Privacy Policy

Effective date: March 2026

1. Who We Are

Blitera is a governed link and document access platform currently operated as a controlled beta / Design Partner Program for organization-focused use cases.

During the beta, billing is not active yet, access may be manually reviewed, and features or limits may change as the product is validated with selected users.

2. Data We Collect

We collect only the minimum data required to provide our service:

Account data: Email address and hashed passwords for authenticated users.
Link metadata: Access logs, IP addresses (for geo-restriction analysis), and usage statistics.
Protected content: Files, document metadata, collection metadata, and related access settings when you choose to upload or manage them through the Service.
Operational data: Account activity, API key activity, support requests, security events, and quota or usage signals needed to operate and protect the Service.

We do not sell, rent, or trade your data.

Please do not upload highly sensitive production documents during the beta unless this has been agreed directly with Blitera.

3. How We Use Your Data

Your data is used exclusively to operate the service, ensure the security of your shared links, and improve the platform.

4. Cookies & Tracking (Zero Tracking Policy)

Blitera takes privacy seriously. We only use strictly necessary cookies to ensure the security and core functionality of the platform for authenticated users:

Cookie Name	Purpose	Duration	Type
session_token	Authentication & Session Management	Session	HttpOnly
csrftoken	CSRF Protection (Security)	Session	Secure
bl_account_id, bl_logged_in, bl_user_email, bl_user_plan	Application UI state for authenticated users	Session	Signal
bl_access_*	Temporary access state for protected shared links when required	Temporary	Functional

We do not use Google Analytics, tracking pixels, or third-party advertising cookies.

For recipients of your shared links: Visitors who access a shared link (e.g., /r/...) are not tracked with analytics or advertising cookies.
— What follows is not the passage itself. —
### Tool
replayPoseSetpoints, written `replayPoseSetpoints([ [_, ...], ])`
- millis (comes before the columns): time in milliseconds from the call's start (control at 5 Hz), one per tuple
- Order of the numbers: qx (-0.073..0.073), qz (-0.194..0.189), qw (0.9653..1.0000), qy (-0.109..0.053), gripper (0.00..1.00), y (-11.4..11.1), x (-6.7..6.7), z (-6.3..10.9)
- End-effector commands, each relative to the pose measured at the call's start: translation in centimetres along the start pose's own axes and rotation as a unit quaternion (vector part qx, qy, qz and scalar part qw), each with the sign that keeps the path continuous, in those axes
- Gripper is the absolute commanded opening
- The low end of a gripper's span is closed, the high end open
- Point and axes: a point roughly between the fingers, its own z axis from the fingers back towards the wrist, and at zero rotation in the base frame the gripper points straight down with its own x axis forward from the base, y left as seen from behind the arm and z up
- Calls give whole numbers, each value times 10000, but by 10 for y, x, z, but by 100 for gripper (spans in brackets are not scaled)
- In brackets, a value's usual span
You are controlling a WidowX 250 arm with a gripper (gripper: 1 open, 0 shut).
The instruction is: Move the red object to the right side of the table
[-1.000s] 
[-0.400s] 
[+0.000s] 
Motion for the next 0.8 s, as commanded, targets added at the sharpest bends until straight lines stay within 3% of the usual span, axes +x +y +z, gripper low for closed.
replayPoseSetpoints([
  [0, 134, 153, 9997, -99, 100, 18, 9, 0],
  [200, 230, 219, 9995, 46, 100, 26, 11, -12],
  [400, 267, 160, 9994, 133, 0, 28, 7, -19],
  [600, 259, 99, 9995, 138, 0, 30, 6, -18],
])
Some protected flows may use a strictly necessary temporary cookie to remember access during the current interaction.

5. Data Retention

Links, files, documents, and associated logs are retained according to account limits, operational safeguards, and beta policies. When an item expires, is deleted, or an account deletion is completed, Blitera removes the related data according to the applicable deletion workflow and technical safeguards.

6. Your Rights (GDPR)

Under the General Data Protection Regulation (GDPR), you have the right to access, rectify, erase, and portability of your data.

Right to Erasure (Right to be Forgotten)

When you request account deletion through your profile, your account is immediately deactivated and hidden. We provide a 30-day grace period before permanent erasure.

Recovery: You can cancel the deletion and restore all your data by simply logging back into your account within 30 days.
Permanent Purge: After 30 days, all your data (files, links, keys, and profile) is permanently and irreversibly deleted from our servers.

To exercise your other rights or for any questions regarding your data, please contact our support via our Support Portal.

7. Hosting & Infrastructure

Blitera is designed for Europe-focused use and relies on Microsoft Azure EU infrastructure where configured. During the beta, hosting, operational procedures, and product controls may evolve as the platform is validated.